▶ Your goal
Gather every line in the records below that contains the word "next".

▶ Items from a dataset
####################
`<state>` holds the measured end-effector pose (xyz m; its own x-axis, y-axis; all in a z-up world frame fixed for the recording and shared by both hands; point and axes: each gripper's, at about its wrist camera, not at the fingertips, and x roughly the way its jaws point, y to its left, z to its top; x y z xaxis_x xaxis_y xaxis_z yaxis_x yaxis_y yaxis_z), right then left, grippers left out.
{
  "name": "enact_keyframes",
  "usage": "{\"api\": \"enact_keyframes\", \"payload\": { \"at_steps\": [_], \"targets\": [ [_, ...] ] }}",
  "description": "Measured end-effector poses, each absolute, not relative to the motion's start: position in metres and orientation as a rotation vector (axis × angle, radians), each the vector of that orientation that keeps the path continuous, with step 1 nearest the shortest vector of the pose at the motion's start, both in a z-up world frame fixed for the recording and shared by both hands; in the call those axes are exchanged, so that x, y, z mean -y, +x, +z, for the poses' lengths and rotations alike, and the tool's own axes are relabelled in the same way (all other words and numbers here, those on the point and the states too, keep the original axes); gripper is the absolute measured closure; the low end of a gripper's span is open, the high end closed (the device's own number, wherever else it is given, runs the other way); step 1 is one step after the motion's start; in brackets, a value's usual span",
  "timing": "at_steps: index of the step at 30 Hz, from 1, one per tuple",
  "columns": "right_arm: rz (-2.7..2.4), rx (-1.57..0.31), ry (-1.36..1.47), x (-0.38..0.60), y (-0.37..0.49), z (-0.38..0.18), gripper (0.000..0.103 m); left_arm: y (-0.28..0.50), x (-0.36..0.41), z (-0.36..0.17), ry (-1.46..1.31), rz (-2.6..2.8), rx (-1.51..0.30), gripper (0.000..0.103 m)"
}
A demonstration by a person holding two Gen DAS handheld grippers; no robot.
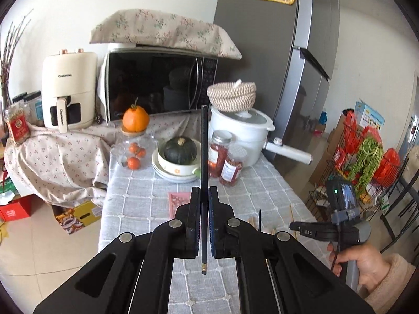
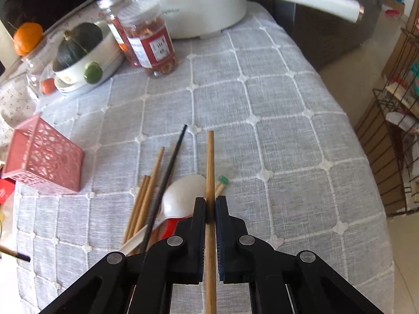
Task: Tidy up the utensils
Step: 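Lift the black chopstick with the left gripper while the right gripper grasps a wooden chopstick, then drop the black chopstick into the pink basket with left while right drops its wooden chopstick there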
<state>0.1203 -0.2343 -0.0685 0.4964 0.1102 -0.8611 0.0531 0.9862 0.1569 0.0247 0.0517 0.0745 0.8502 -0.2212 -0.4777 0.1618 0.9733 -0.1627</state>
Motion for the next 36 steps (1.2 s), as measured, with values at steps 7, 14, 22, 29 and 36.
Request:
{"api": "enact_keyframes", "payload": {
  "at_steps": [7,14,22,29,36],
  "targets": [
    [0.096,-0.824,0.133,0.218,0.084,-0.006,0.098,0.024,-0.074,0.094,-0.219,-0.141,-0.234,0.098],
    [0.131,-0.71,0.137,0.212,0.069,0.019,0.098,0.071,-0.075,0.059,-0.219,-0.11,-0.274,0.098],
    [0.191,-0.672,0.173,0.202,0.065,0.031,0.098,0.134,-0.089,0.006,-0.315,-0.086,-0.487,0.098],
    [0.232,-0.624,0.224,0.197,0.071,0.053,0.098,0.158,-0.093,-0.014,-0.368,-0.103,-0.611,0.095],
    [0.266,-0.59,0.279,0.182,0.088,0.087,0.098,0.139,-0.097,-0.005,-0.399,-0.085,-0.664,0.027]
  ]
}}
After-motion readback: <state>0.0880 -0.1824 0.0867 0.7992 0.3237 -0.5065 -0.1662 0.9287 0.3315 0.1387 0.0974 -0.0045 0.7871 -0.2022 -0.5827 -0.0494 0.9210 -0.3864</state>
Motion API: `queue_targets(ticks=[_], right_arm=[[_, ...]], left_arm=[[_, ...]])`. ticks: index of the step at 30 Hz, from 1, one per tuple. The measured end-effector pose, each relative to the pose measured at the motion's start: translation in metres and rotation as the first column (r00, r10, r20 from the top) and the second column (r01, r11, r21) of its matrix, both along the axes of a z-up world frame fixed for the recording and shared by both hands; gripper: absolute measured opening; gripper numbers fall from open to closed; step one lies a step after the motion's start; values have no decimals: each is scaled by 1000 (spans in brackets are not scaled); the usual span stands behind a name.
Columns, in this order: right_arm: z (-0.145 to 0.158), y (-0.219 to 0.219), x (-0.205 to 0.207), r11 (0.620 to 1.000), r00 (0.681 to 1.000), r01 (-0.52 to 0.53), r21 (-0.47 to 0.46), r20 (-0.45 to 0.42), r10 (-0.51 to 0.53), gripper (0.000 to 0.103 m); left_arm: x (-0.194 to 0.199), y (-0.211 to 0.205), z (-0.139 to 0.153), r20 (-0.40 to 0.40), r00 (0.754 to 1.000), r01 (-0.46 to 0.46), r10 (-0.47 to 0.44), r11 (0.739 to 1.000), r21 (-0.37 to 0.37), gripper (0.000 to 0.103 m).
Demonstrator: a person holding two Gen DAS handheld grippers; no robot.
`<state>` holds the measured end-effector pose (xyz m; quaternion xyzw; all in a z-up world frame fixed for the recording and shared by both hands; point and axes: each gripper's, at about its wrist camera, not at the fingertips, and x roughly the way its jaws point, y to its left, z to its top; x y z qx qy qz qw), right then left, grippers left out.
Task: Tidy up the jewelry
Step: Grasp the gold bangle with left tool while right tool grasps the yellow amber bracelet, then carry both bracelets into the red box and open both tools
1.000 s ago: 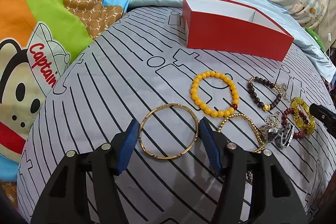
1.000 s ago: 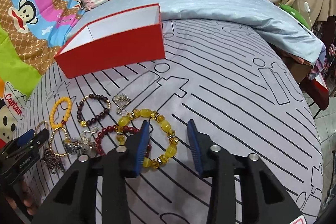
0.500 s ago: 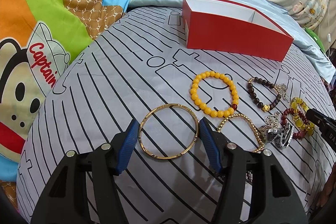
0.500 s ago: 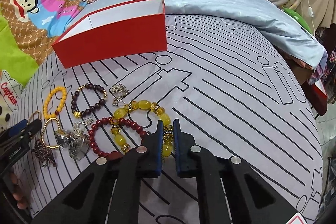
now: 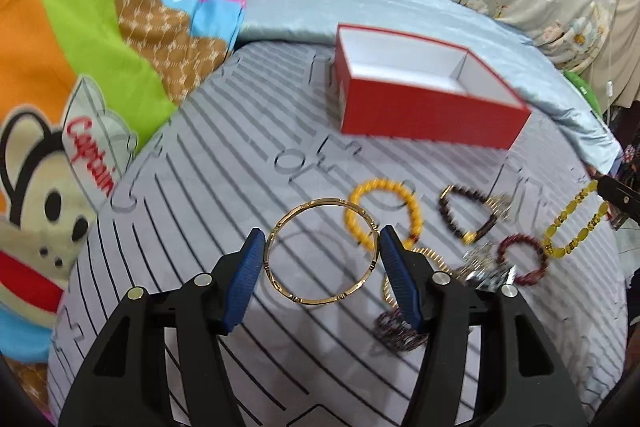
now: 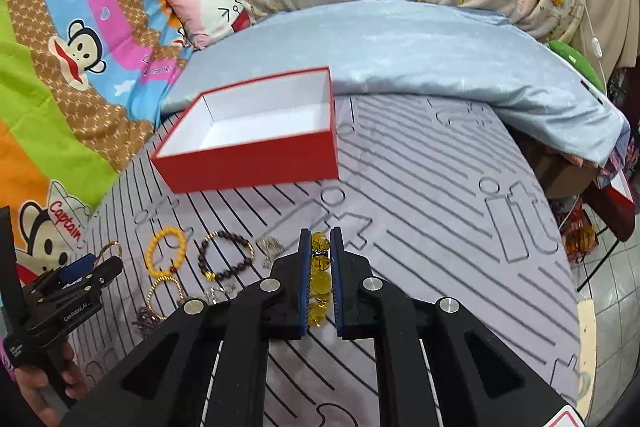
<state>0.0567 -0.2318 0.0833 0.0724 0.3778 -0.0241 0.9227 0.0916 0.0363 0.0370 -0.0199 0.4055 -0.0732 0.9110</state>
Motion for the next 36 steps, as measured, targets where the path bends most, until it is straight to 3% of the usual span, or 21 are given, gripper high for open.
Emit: queue_targets(ticks=[11,17,24,32,34,36], right_arm=[[64,0,60,997,990,-79,-11,114,80,9],[78,4,126,992,984,-122,17,132,119,9],[57,0,199,985,986,-150,83,82,143,9],[11,-5,247,983,988,-150,103,-16,153,10],[4,-7,250,987,990,-132,93,-27,135,10],[4,-10,247,990,993,-114,82,-20,116,14]], left_arm=[[64,-38,75,139,984,102,-107,994,38,57],[123,-67,90,149,975,168,-167,986,7,57],[186,-98,70,95,973,211,-210,977,-10,57],[230,-114,41,51,969,244,-244,970,-2,57],[237,-116,37,63,977,203,-205,978,39,66],[239,-115,38,80,980,174,-180,982,78,67]])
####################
▶ Exercise solution
Motion for the next 36 steps (1.2 s), as measured, with values at steps 7, 14, 22, 29 and 36.
Motion for the next 36 steps, as measured, targets where the path bends most, until it is straight to 3% of the usual span, or 21 are given, gripper high for open.

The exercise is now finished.